* _EXERCISE AIM_: Check each line of the listing for the word "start" and give only the number of lines that have it.

* _THE DATA_:
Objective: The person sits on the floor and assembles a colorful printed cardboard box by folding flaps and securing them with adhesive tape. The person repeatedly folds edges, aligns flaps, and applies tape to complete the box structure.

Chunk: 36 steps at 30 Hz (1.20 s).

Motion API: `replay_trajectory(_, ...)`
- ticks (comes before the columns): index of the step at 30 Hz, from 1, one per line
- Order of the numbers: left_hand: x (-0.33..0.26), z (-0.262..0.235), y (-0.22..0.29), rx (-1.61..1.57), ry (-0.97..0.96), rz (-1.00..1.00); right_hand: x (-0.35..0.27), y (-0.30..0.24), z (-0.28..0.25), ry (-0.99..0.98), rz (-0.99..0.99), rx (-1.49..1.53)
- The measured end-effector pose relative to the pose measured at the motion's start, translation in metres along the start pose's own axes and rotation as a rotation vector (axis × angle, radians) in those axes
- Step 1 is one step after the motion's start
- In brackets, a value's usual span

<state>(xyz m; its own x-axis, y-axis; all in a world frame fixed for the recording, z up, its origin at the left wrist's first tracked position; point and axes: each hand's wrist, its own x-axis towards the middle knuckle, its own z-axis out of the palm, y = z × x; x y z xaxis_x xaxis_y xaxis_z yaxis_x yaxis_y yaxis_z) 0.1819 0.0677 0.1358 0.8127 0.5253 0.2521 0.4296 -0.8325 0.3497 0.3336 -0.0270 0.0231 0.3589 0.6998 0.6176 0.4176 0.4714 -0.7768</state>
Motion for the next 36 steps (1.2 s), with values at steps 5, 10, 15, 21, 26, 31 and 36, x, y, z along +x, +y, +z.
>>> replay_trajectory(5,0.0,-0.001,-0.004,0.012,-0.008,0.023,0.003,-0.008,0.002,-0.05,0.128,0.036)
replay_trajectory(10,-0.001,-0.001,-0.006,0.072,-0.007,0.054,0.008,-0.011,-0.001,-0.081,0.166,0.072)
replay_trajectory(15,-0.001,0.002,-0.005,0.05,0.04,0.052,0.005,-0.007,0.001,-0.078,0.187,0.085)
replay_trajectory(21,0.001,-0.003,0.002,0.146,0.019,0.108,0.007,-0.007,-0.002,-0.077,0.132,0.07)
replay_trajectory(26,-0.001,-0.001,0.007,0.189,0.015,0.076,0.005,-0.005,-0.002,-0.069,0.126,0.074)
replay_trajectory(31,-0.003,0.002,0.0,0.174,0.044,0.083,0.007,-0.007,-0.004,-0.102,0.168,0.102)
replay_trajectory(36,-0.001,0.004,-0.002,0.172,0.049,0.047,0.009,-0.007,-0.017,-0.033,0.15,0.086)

* _TASK SOLUTION_: 2